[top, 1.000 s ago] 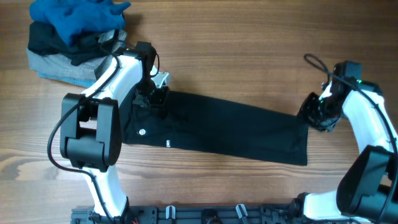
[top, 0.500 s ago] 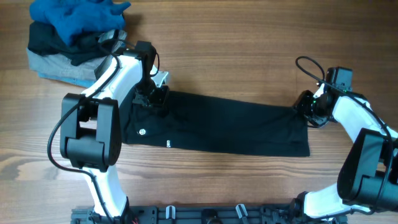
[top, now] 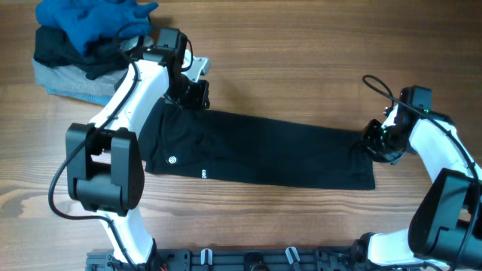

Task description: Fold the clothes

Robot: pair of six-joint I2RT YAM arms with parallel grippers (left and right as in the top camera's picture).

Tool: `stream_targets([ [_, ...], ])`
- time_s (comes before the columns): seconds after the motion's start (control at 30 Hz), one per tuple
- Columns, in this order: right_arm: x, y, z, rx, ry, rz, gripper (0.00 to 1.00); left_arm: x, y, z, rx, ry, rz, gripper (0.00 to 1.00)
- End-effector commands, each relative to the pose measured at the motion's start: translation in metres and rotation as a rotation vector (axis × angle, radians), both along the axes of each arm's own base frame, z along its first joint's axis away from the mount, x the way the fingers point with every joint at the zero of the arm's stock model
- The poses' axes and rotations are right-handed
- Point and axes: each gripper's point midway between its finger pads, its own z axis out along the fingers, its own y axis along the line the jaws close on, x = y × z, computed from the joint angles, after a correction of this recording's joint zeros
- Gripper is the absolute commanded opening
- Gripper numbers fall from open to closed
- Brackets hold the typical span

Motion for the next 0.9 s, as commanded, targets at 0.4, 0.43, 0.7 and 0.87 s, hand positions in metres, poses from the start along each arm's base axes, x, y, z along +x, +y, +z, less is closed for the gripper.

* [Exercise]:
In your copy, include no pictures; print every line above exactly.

* [Answer section]:
[top, 1.000 s ago] 
[top, 0.500 s ago] 
[top, now] 

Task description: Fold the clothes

Robot: pair of six-joint I2RT YAM arms with parallel grippers (left and right as in the top camera's picture).

Tool: `stream_targets([ [_, ...], ])`
- time_s (comes before the columns): seconds after the motion's start (control at 30 Hz), one per tuple
- Columns, in this order: right_arm: x, y, z, rx, ry, rz, gripper (0.00 to 1.00); left_arm: x, y, z, rx, ry, rz, gripper (0.00 to 1.00)
- End-effector commands, each relative to the pose measured at the motion's start: translation in metres and rotation as a rotation vector (axis × angle, radians), both along the axes of each arm's own base frame, z along its first joint's axis away from the mount, x the way the fingers point with every joint at the zero of the arm's stock model
- The poses' axes and rotations are right-handed
- Point and axes: each gripper's point midway between its finger pads, its own z axis out along the fingers, its own y axis along the line the jaws close on, x = y × z, computed from the joint angles, after a correction of this recording's joint zeros
- Gripper is the absolute commanded opening
- Gripper numbers fall from open to closed
- Brackets hold the typical span

Motion for the next 0.9 s, as commanded, targets at 0.4, 0.43, 0.7 and 0.87 s, hand positions in metres, poses from the start along each arm's base axes, x, y, z along +x, +y, +z, less is closed for the gripper.

The output has been given in full.